■ **Requirement**
Keeping every character intact, repeat the whole listing.

*** Begin section ***

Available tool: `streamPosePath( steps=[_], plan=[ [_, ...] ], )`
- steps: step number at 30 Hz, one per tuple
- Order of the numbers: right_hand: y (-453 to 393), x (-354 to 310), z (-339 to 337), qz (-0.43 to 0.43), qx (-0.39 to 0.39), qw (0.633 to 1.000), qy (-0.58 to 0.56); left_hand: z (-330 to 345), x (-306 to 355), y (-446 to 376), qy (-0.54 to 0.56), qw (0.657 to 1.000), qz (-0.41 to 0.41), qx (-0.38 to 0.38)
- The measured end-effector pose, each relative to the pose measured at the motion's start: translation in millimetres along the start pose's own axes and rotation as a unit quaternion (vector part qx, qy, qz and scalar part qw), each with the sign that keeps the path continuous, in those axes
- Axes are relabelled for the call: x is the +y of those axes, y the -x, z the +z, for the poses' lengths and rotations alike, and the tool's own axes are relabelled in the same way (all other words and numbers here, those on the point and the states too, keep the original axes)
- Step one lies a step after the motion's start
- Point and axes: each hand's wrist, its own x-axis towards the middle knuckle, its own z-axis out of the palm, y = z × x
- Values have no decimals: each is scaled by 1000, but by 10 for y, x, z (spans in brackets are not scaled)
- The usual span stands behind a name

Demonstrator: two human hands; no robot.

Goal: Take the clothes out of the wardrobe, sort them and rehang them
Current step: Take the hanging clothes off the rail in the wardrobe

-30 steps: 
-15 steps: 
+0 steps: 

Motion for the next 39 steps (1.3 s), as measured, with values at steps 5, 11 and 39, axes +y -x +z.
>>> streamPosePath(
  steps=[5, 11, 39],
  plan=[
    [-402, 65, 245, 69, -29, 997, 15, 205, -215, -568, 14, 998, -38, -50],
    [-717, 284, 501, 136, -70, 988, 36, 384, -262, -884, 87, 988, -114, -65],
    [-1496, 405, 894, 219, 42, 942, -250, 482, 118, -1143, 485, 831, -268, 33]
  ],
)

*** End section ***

■ **Written answer**
Available tool: `streamPosePath( steps=[_], plan=[ [_, ...] ], )`
- steps: step number at 30 Hz, one per tuple
- Order of the numbers: right_hand: y (-453 to 393), x (-354 to 310), z (-339 to 337), qz (-0.43 to 0.43), qx (-0.39 to 0.39), qw (0.633 to 1.000), qy (-0.58 to 0.56); left_hand: z (-330 to 345), x (-306 to 355), y (-446 to 376), qy (-0.54 to 0.56), qw (0.657 to 1.000), qz (-0.41 to 0.41), qx (-0.38 to 0.38)
- The measured end-effector pose, each relative to the pose measured at the motion's start: translation in millimetres along the start pose's own axes and rotation as a unit quaternion (vector part qx, qy, qz and scalar part qw), each with the sign that keeps the path continuous, in those axes
- Axes are relabelled for the call: x is the +y of those axes, y the -x, z the +z, for the poses' lengths and rotations alike, and the tool's own axes are relabelled in the same way (all other words and numbers here, those on the point and the states too, keep the original axes)
- Step one lies a step after the motion's start
- Point and axes: each hand's wrist, its own x-axis towards the middle knuckle, its own z-axis out of the palm, y = z × x
- Values have no decimals: each is scaled by 1000, but by 10 for y, x, z (spans in brackets are not scaled)
- The usual span stands behind a name

Demonstrator: two human hands; no robot.

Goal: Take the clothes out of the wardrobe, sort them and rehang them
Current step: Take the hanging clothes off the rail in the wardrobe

-30 steps: 
-15 steps: 
+0 steps: 

Motion for the next 39 steps (1.3 s), as measured, with values at steps 5, 11 and 39, axes +y -x +z.
>>> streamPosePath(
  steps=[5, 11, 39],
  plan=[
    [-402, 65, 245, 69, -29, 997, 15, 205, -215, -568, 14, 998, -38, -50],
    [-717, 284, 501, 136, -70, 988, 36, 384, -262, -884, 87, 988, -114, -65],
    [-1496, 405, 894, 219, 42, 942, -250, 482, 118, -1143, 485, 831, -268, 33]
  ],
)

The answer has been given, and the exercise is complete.